[[ Data segment open ]]
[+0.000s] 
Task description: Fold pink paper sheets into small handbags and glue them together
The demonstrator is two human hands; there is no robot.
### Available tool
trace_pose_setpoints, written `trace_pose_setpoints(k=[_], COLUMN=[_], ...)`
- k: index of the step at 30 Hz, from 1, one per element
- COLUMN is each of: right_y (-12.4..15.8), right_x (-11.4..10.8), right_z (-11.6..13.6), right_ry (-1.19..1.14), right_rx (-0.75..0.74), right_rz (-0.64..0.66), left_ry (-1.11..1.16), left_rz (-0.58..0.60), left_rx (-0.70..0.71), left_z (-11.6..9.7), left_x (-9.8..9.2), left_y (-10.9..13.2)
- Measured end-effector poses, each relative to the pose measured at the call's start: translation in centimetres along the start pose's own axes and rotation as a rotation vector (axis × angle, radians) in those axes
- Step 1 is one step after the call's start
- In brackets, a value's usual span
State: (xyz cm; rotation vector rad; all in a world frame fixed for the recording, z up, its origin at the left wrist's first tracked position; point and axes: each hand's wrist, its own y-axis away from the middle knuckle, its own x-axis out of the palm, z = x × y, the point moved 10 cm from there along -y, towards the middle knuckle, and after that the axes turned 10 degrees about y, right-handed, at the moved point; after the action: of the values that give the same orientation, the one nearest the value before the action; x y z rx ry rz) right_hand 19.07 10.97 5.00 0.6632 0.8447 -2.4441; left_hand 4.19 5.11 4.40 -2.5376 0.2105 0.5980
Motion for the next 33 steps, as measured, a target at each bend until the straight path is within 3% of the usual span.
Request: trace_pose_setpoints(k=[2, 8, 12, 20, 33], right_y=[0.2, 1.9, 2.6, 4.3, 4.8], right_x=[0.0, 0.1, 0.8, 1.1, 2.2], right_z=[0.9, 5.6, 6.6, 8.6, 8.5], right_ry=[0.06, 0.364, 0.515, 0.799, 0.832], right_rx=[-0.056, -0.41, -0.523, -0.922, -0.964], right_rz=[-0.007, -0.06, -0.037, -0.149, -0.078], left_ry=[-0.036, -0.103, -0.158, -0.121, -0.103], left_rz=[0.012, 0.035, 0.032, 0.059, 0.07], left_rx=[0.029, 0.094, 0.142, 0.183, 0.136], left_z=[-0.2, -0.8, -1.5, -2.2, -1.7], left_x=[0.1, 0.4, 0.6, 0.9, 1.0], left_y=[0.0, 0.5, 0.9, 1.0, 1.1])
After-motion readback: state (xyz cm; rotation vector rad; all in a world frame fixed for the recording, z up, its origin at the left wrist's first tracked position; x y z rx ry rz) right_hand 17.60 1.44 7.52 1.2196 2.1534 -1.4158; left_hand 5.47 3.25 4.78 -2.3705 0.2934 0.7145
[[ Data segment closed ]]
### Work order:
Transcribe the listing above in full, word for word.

### Result of this task:
[+0.000s] 
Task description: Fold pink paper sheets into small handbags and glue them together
The demonstrator is two human hands; there is no robot.
### Available tool
trace_pose_setpoints, written `trace_pose_setpoints(k=[_], COLUMN=[_], ...)`
- k: index of the step at 30 Hz, from 1, one per element
- COLUMN is each of: right_y (-12.4..15.8), right_x (-11.4..10.8), right_z (-11.6..13.6), right_ry (-1.19..1.14), right_rx (-0.75..0.74), right_rz (-0.64..0.66), left_ry (-1.11..1.16), left_rz (-0.58..0.60), left_rx (-0.70..0.71), left_z (-11.6..9.7), left_x (-9.8..9.2), left_y (-10.9..13.2)
- Measured end-effector poses, each relative to the pose measured at the call's start: translation in centimetres along the start pose's own axes and rotation as a rotation vector (axis × angle, radians) in those axes
- Step 1 is one step after the call's start
- In brackets, a value's usual span
State: (xyz cm; rotation vector rad; all in a world frame fixed for the recording, z up, its origin at the left wrist's first tracked position; point and axes: each hand's wrist, its own y-axis away from the middle knuckle, its own x-axis out of the palm, z = x × y, the point moved 10 cm from there along -y, towards the middle knuckle, and after that the axes turned 10 degrees about y, right-handed, at the moved point; after the action: of the values that give the same orientation, the one nearest the value before the action; x y z rx ry rz) right_hand 19.07 10.97 5.00 0.6632 0.8447 -2.4441; left_hand 4.19 5.11 4.40 -2.5376 0.2105 0.5980
Motion for the next 33 steps, as measured, a target at each bend until the straight path is within 3% of the usual span.
Request: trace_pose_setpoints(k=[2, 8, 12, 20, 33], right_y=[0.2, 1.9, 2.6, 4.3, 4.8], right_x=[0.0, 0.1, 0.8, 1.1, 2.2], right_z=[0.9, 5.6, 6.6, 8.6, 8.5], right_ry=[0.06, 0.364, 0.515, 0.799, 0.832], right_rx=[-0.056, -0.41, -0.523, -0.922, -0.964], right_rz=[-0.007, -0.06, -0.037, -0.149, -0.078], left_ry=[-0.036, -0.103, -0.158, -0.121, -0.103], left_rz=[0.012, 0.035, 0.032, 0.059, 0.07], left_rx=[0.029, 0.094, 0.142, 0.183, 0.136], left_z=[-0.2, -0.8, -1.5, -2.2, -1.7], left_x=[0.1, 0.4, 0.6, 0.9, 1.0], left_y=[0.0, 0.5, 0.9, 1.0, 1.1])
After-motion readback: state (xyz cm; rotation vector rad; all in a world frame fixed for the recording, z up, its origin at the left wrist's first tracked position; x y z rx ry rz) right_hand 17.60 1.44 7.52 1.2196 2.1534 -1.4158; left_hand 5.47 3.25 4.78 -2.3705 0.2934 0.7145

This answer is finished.